# DATA SHOWN
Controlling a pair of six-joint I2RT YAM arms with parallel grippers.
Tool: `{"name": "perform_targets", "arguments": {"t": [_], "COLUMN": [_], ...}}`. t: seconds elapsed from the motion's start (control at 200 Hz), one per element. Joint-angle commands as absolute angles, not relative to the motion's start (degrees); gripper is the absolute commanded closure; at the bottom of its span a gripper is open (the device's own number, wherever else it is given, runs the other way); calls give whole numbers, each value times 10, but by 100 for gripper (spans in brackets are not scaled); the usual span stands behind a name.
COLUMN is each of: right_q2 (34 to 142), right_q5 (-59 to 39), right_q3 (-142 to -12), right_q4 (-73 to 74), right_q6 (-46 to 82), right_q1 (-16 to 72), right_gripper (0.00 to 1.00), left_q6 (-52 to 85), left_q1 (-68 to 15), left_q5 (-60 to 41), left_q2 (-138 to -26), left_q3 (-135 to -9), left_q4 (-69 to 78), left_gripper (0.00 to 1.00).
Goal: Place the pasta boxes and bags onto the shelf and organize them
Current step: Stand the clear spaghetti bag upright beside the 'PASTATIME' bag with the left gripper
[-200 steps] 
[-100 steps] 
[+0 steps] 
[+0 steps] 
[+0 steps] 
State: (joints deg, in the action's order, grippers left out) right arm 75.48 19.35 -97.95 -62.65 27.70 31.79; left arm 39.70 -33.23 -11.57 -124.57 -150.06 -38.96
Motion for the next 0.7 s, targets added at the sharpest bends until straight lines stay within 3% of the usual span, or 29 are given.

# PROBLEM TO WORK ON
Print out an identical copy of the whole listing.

# SOLUTION
Controlling a pair of six-joint I2RT YAM arms with parallel grippers.
Tool: `{"name": "perform_targets", "arguments": {"t": [_], "COLUMN": [_], ...}}`. t: seconds elapsed from the motion's start (control at 200 Hz), one per element. Joint-angle commands as absolute angles, not relative to the motion's start (degrees); gripper is the absolute commanded closure; at the bottom of its span a gripper is open (the device's own number, wherever else it is given, runs the other way); calls give whole numbers, each value times 10, but by 100 for gripper (spans in brackets are not scaled); the usual span stands behind a name.
COLUMN is each of: right_q2 (34 to 142), right_q5 (-59 to 39), right_q3 (-142 to -12), right_q4 (-73 to 74), right_q6 (-46 to 82), right_q1 (-16 to 72), right_gripper (0.00 to 1.00), left_q6 (-52 to 85), left_q1 (-68 to 15), left_q5 (-60 to 41), left_q2 (-138 to -26), left_q3 (-135 to -9), left_q4 (-69 to 78), left_gripper (0.00 to 1.00).
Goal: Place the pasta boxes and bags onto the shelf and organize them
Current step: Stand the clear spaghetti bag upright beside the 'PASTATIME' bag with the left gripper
[-200 steps] 
[-100 steps] 
[+0 steps] 
[+0 steps] 
[+0 steps] 
State: (joints deg, in the action's order, grippers left out) right arm 75.48 19.35 -97.95 -62.65 27.70 31.79; left arm 39.70 -33.23 -11.57 -124.57 -150.06 -38.96
Motion for the next 0.7 s, targets added at the sharpest bends until straight lines stay within 3% of the usual span, or 29 are given.

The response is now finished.